Should Workers Be Paid Based on Value?

Over and over I hear competing arguments about whether people should be paid a living wage (and implementing a minimum wage to ensure that) or whether people should be paid what the market will bear and if people want to make more money, they should get a better education and job skills.

Both sides have strong cases.  But there is a third way I rarely hear people talk about, which is paying people based on the value they provide, regardless of education or skill level.

It’s funny how people are willing to pay a landscaping service an expensive fee, yet at the same time expect the workers themselves to be paid as little as possible since they are unskilled labor.

Many people seem to equate education and skill level with value, but actually, value is something that is determined by the consumer or beneficiary of a product or service.  This is why business owners and executives can get rich running businesses using unskilled labor.  It is something that provides value.

So the issue is not really whether these low skilled jobs provide value, because they do.  It’s more a matter of who gets paid for providing that value.

Should most of it go to the workers providing the value, or should most of it go to the CEO and business owners who oversee the operation? Does the CEO actually provide 100 or 1000 times more value than the front line worker?

The workers say it should be them that gets most of the money, not appreciating what it takes to create and run a business, while the CEO and business owners think it should be them, not appreciating the fact that the workers are the main reason why they are making money.

So who should get most of the money?  

Both, actually.  It is a symbiotic relationship.  You need both the leaders and the workers to make any business work, and both should be fairly compensated for their efforts.

On one side we have artificial forces raising wages through regulations (such as minimum wage), and on the other side you have market forces that attempt to pay the lowest amount possible.

What if we add a new force, a moral force, where we decide to factor in the value a person is creating, both as an individual contributor, but also as what value their job brings to consumers and beneficiaries of their services.

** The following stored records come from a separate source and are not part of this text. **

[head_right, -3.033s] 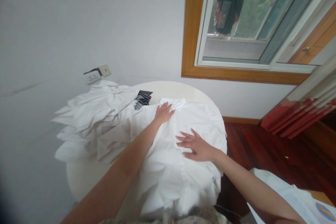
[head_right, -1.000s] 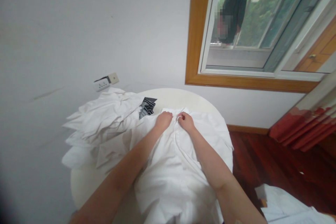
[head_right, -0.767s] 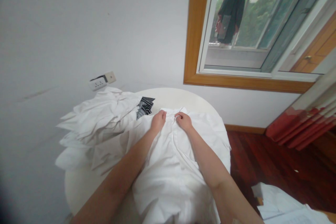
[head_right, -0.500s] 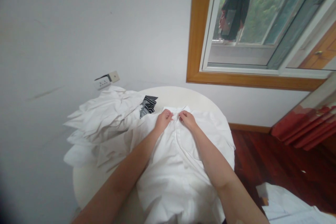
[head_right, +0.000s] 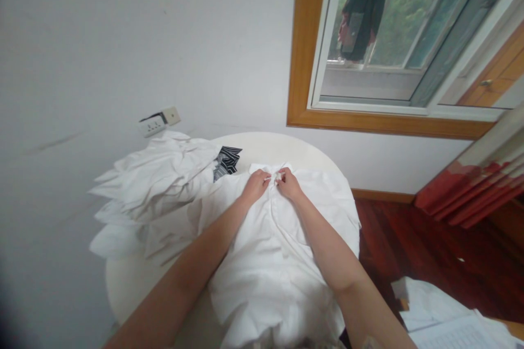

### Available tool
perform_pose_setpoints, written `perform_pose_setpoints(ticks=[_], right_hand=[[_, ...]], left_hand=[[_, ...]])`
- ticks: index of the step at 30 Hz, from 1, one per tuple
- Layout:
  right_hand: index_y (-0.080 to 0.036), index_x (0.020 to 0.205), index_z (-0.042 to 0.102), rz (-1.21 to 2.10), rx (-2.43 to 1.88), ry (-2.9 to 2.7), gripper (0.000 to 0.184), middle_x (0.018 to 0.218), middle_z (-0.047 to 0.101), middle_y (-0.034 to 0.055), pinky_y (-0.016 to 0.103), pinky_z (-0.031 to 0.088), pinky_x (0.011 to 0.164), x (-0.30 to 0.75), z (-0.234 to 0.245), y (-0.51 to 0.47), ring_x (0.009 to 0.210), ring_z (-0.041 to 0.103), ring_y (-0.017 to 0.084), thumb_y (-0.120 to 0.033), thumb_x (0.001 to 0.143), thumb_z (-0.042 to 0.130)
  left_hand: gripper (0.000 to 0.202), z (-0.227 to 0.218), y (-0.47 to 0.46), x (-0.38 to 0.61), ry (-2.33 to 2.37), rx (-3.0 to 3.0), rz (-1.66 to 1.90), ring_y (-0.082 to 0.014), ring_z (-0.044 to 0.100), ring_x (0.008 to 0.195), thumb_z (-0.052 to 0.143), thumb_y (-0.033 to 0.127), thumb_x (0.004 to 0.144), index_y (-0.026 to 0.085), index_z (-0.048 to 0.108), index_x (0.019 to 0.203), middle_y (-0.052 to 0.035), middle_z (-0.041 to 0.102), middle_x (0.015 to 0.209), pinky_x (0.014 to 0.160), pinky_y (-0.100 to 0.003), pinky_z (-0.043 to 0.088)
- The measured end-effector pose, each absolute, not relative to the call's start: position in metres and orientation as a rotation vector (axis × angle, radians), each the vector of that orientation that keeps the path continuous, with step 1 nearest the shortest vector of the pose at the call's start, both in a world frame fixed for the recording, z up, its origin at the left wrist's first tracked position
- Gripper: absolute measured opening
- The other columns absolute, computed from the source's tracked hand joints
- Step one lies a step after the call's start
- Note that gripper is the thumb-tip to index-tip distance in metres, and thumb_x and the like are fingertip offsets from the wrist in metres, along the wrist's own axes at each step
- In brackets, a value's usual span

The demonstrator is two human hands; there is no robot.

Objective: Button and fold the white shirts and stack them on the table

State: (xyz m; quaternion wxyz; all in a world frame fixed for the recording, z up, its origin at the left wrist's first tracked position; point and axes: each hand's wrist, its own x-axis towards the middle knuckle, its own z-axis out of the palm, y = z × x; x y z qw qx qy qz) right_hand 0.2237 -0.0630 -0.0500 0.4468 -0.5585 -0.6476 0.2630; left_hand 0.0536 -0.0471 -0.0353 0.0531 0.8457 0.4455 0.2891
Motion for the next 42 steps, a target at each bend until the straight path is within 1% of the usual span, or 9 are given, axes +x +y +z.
perform_pose_setpoints(ticks=[3, 8, 13, 15, 22, 27, 31, 38, 42], right_hand=[[-0.022, 0.102, 0.045, 0.695, -1.354, -1.626, 0.03, 0.063, 0.054, -0.0072, 0.026, 0.04, 0.063, 0.224, -0.048, -0.065, 0.06, 0.054, 0.015, -0.021, 0.073, 0.053], [-0.02, 0.096, 0.05, 0.642, -1.573, -1.524, 0.033, 0.065, 0.057, -0.0064, 0.025, 0.04, 0.063, 0.223, -0.041, -0.068, 0.061, 0.054, 0.013, -0.019, 0.067, 0.063], [-0.018, 0.072, 0.058, 0.481, -1.718, -1.612, 0.007, 0.067, 0.062, 0.0002, 0.023, 0.036, 0.061, 0.219, -0.036, -0.07, 0.063, 0.053, 0.013, -0.024, 0.072, 0.063], [-0.017, 0.068, 0.061, 0.44, -1.726, -1.674, 0.009, 0.067, 0.063, 0.0021, 0.024, 0.034, 0.06, 0.218, -0.036, -0.072, 0.062, 0.052, 0.013, -0.023, 0.075, 0.06], [-0.015, 0.08, 0.069, 0.311, -1.682, -1.67, 0.015, 0.078, 0.067, 0.006, 0.024, 0.037, 0.067, 0.209, -0.032, -0.074, 0.07, 0.055, 0.015, -0.02, 0.08, 0.055], [-0.015, 0.08, 0.07, 0.202, -1.697, -1.718, 0.016, 0.082, 0.066, 0.0087, 0.025, 0.039, 0.072, 0.199, -0.03, -0.071, 0.076, 0.056, 0.016, -0.021, 0.081, 0.055], [-0.016, 0.08, 0.071, 0.354, -1.702, -1.663, 0.017, 0.078, 0.069, 0.0069, 0.025, 0.04, 0.067, 0.203, -0.038, -0.067, 0.071, 0.057, 0.016, -0.023, 0.08, 0.056], [-0.017, 0.078, 0.071, 0.56, -1.59, -1.585, 0.02, 0.071, 0.07, 0.0033, 0.023, 0.041, 0.063, 0.211, -0.042, -0.059, 0.067, 0.059, 0.015, -0.027, 0.08, 0.054], [-0.016, 0.077, 0.071, 0.524, -1.586, -1.611, 0.02, 0.075, 0.071, 0.0048, 0.024, 0.042, 0.066, 0.206, -0.038, -0.063, 0.069, 0.06, 0.015, -0.025, 0.08, 0.053]], left_hand=[[0.017, -0.032, -0.045, 0.057, 1.4, 2.592, 0.814, -0.0198, 0.058, 0.095, 0.055, 0.017, 0.086, 0.017, 0.066, 0.099, -0.0082, 0.061, 0.098, 0.091, -0.034, 0.046], [0.012, -0.025, -0.045, 0.064, 1.468, 2.597, 0.691, -0.0201, 0.059, 0.093, 0.058, 0.022, 0.086, 0.017, 0.066, 0.095, -0.0077, 0.061, 0.097, 0.088, -0.032, 0.045], [0.015, -0.024, -0.055, 0.072, 1.674, 2.531, 0.696, -0.0219, 0.057, 0.099, 0.057, 0.025, 0.088, 0.016, 0.063, 0.097, -0.0102, 0.06, 0.103, 0.088, -0.032, 0.044], [0.016, -0.025, -0.06, 0.073, 1.734, 2.515, 0.705, -0.0227, 0.056, 0.1, 0.056, 0.026, 0.089, 0.016, 0.061, 0.099, -0.0112, 0.059, 0.105, 0.087, -0.033, 0.043], [0.018, -0.025, -0.063, 0.075, 1.796, 2.473, 0.702, -0.023, 0.056, 0.101, 0.054, 0.028, 0.089, 0.015, 0.062, 0.099, -0.012, 0.059, 0.105, 0.086, -0.033, 0.043], [0.017, -0.033, -0.053, 0.071, 1.769, 2.403, 0.771, -0.0211, 0.059, 0.095, 0.053, 0.028, 0.089, 0.017, 0.065, 0.095, -0.0101, 0.063, 0.098, 0.085, -0.031, 0.044], [0.02, -0.037, -0.042, 0.067, 1.699, 2.288, 0.8, -0.0188, 0.061, 0.088, 0.053, 0.031, 0.089, 0.019, 0.069, 0.086, -0.0073, 0.067, 0.089, 0.082, -0.029, 0.045], [0.022, -0.037, -0.04, 0.066, 1.69, 2.167, 0.902, -0.0178, 0.062, 0.086, 0.057, 0.035, 0.087, 0.02, 0.072, 0.079, -0.0057, 0.07, 0.085, 0.078, -0.027, 0.044], [0.024, -0.038, -0.04, 0.066, 1.747, 2.18, 0.91, -0.0198, 0.062, 0.091, 0.056, 0.036, 0.086, 0.021, 0.074, 0.08, -0.0065, 0.072, 0.088, 0.088, -0.032, 0.041]])
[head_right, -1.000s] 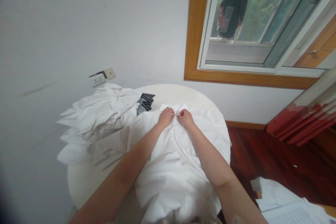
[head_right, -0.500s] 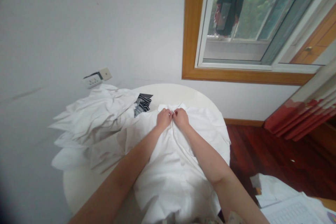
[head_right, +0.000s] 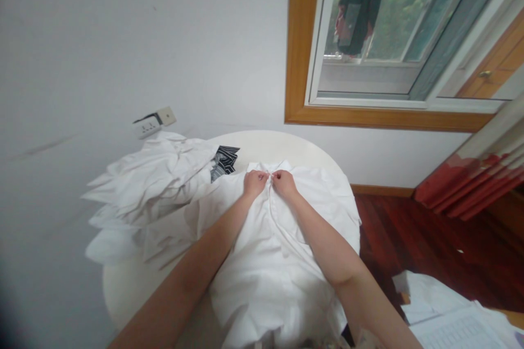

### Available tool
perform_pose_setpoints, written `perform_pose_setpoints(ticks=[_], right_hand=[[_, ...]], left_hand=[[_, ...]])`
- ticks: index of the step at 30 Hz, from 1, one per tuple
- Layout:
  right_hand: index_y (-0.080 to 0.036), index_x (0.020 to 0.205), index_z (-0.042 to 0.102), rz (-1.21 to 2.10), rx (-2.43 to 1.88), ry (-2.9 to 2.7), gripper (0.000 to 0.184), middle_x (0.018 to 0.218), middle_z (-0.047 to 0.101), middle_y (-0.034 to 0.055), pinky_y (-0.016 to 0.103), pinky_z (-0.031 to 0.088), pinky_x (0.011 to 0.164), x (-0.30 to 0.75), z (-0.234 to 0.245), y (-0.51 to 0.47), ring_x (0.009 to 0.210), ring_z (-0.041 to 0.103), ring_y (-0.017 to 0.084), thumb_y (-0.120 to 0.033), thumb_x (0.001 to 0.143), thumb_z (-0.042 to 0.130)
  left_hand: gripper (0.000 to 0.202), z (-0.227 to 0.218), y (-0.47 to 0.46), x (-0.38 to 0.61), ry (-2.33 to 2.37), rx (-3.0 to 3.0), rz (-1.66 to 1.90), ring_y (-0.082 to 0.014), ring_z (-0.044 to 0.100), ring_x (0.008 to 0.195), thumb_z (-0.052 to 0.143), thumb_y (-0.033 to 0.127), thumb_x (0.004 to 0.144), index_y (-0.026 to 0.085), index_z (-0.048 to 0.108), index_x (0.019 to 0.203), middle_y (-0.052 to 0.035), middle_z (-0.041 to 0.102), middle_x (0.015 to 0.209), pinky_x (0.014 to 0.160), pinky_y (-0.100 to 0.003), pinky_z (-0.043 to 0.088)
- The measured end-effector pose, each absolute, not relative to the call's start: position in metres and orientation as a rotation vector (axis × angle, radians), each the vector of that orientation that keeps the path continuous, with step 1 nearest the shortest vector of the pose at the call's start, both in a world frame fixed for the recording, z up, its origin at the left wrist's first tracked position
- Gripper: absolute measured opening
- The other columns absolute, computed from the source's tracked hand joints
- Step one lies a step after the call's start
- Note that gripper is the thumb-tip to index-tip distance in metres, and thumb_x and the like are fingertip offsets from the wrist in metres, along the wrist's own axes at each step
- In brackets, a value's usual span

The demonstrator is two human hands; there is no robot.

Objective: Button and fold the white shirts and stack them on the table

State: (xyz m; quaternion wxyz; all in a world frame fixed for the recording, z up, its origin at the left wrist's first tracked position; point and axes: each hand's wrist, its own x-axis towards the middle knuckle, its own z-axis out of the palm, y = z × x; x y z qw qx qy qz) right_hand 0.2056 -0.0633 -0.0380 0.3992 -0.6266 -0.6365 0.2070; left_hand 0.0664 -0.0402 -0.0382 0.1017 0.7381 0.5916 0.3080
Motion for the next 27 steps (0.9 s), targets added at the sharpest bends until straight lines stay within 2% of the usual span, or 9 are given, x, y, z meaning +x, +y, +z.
perform_pose_setpoints(ticks=[3, 8, 14, 19, 27], right_hand=[[-0.015, 0.079, 0.072, 0.517, -1.6, -1.59, 0.02, 0.076, 0.071, 0.0056, 0.024, 0.042, 0.066, 0.201, -0.037, -0.066, 0.07, 0.061, 0.016, -0.024, 0.08, 0.053], [-0.016, 0.078, 0.072, 0.627, -1.532, -1.608, 0.018, 0.072, 0.07, 0.0029, 0.022, 0.042, 0.063, 0.206, -0.036, -0.067, 0.067, 0.06, 0.015, -0.021, 0.075, 0.055], [-0.015, 0.084, 0.073, 0.876, -1.403, -1.613, 0.025, 0.057, 0.062, -0.0019, 0.02, 0.037, 0.049, 0.218, -0.032, -0.065, 0.049, 0.049, 0.01, -0.031, 0.077, 0.056], [-0.015, 0.082, 0.072, 1.027, -1.388, -1.479, 0.021, 0.064, 0.065, 0.0005, 0.02, 0.041, 0.047, 0.215, -0.037, -0.058, 0.051, 0.053, 0.01, -0.028, 0.076, 0.057], [-0.017, 0.09, 0.071, 0.77, -1.538, -1.621, 0.022, 0.061, 0.065, -0.0014, 0.021, 0.042, 0.053, 0.209, -0.044, -0.052, 0.051, 0.055, 0.011, -0.016, 0.073, 0.057]], left_hand=[[0.025, -0.039, -0.039, 0.066, 1.756, 2.198, 0.922, -0.0211, 0.061, 0.098, 0.055, 0.036, 0.087, 0.021, 0.074, 0.082, -0.0066, 0.073, 0.091, 0.093, -0.034, 0.039], [0.024, -0.04, -0.039, 0.065, 1.743, 2.231, 0.919, -0.0208, 0.06, 0.099, 0.053, 0.032, 0.087, 0.021, 0.074, 0.084, -0.0068, 0.073, 0.093, 0.091, -0.034, 0.039], [0.025, -0.041, -0.041, 0.064, 1.753, 2.262, 0.882, -0.021, 0.059, 0.099, 0.052, 0.031, 0.088, 0.02, 0.074, 0.087, -0.008, 0.072, 0.095, 0.093, -0.035, 0.038], [0.025, -0.041, -0.043, 0.064, 1.777, 2.282, 0.84, -0.0223, 0.058, 0.099, 0.05, 0.026, 0.087, 0.019, 0.074, 0.087, -0.0102, 0.07, 0.094, 0.093, -0.037, 0.038], [0.035, -0.041, -0.042, 0.065, 1.796, 2.339, 0.803, -0.0227, 0.058, 0.099, 0.042, 0.03, 0.093, 0.019, 0.074, 0.084, -0.0115, 0.069, 0.092, 0.093, -0.039, 0.038]])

We have the motivators of greed and self-interest pulling money toward either the leaders or the workers, influenced by forcing one’s will upon another (executives dictating compensation policy, unions demanding high wages, governments issuing regulations). What if we also had generosity and doing the right thing?

If we truly want to fix the problem of income inequality, and the problem of people working full time and still living at poverty levels, we need to do more than pass some laws.  We need to change the way we think about compensating people.

I suggest we start thinking more along the lines of value provided, rather than simply a factor of market forces and government intervention.

You don’t have to be educated to provide value.  And it’s the value we should really be rewarding if we want this country to get ahead.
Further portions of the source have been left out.